One area of particular controversy are apps that propose to identify your level of suicide risk. Given that assigning “low/medium/high” risk levels is a somewhat common clinical activity, that also has some controversial empiric basis, and the possible implications of having a digital tool that does this, SPSM will be discussing the implications and issues surrounding these apps.
Watch us LIVE here:
SPSM chats about supporting social media communities that are surviving a suicide, 2/12/17, 9pCT.
As social media plays an increasingly larger role in creating community and support for everyone (including suicide attempt survivors) there are likely to be social media-based communities that will experience suicide losses, and at the same time consist of many members with lived experience of suicide attempt and risk.
Responding to a suicide loss sensitively, and effectively, however may not have “hard and fast rules” or one “right way” for influencers or group members to react. SPSM alum, Dese’Rae Stage joins SPSM to discuss her experience and wisdom in this area.
Watch the conversation LIVE here, and participate in the twitter chat at hashtag #SPSM:
Dr. Dirk Hovy chats with #SPSM about the important differences between predictive versus explanatory models (from a data science perspective), and we’ll discuss how this applies to suicidology, 2/5/17, at a special time, 2pCT.
Why is this important? Well, it turns out that explanatory models are focused on explaining the causes of a phenomena (identifying risk factors, for example). Predictive models just predict that phenomena. A model that *explains* something may not necessarily be good at *predicting* it. And, when it comes to suicide prevention this is a big deal. These models are often confused, and actually use different kinds of statistical modeling.

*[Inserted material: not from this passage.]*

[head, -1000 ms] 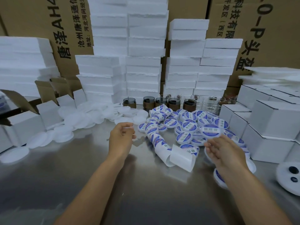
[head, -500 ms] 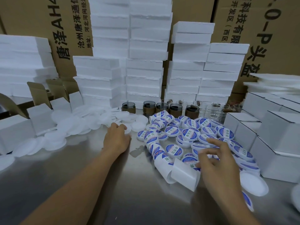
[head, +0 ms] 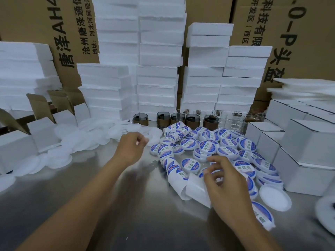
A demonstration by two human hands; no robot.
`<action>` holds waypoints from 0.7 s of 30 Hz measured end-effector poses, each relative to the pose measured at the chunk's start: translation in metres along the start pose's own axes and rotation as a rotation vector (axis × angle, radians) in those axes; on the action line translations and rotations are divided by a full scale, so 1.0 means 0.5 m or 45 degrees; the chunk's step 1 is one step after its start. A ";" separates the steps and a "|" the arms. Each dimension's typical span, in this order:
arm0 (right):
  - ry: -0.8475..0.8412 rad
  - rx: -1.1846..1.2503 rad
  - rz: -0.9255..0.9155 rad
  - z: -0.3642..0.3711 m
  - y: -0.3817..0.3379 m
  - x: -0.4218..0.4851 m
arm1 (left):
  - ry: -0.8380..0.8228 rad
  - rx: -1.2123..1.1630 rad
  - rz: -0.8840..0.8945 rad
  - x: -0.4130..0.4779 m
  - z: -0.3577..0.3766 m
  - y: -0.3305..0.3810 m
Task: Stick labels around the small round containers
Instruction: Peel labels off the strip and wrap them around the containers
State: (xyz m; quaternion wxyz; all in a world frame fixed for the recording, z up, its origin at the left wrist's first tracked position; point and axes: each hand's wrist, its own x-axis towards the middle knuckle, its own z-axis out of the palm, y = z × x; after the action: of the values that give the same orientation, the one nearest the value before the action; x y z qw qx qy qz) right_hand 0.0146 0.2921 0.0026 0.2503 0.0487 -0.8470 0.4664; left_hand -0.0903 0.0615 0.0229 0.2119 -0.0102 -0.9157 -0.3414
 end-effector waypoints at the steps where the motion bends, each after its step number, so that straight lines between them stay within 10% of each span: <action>1: -0.029 0.008 -0.002 0.002 -0.001 -0.002 | -0.013 -0.159 -0.031 -0.012 -0.014 0.022; 12: -0.074 0.335 -0.035 -0.005 -0.052 -0.015 | -0.515 -1.471 -0.265 -0.191 -0.033 0.159; 21: -0.295 0.753 0.221 -0.007 -0.062 -0.015 | -0.548 -1.717 -0.382 -0.206 -0.021 0.162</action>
State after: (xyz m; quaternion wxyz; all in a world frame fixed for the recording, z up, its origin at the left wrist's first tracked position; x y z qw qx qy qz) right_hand 0.0322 0.2763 0.0242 0.0866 0.0997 -0.6987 0.7031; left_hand 0.0208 0.1297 0.0396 -0.0746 -0.0800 -0.5187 -0.8479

Explanatory models on suicide, such as Joiner’s Interpersonal Theory, or other models that aim to identify risk factors have never really been successful at predicting a suicide. However, we really haven’t taken good advantage of data science and possible predictive modeling. If we still struggle with the math for identifying who is likely to die by suicide, perhaps it’s time to try a different approach. Let’s chat about this! For more reading about applications of this approach in psychology and suicide prevention, check out these articles:
You can watch Dr. Hovy LIVE here:
Dr. Hovey works in Natural Language Processing (NLP), a subfield of artificial intelligence. His research focuses on computational sociolinguistics, i.e., the intersection of sociolinguistics and statistical natural language processing (NLP). The goal of his research is to integrate sociolinguistic knowledge into NLP models. He uses large-scale statistics to detect and model the interaction between people’s demographic profile and their language use (see here or here). He is also interested in semantics (modeling what words mean in context), and non-standard language. He works as an associate professor at the computer science department (DIKU) at the University of Copenhagen.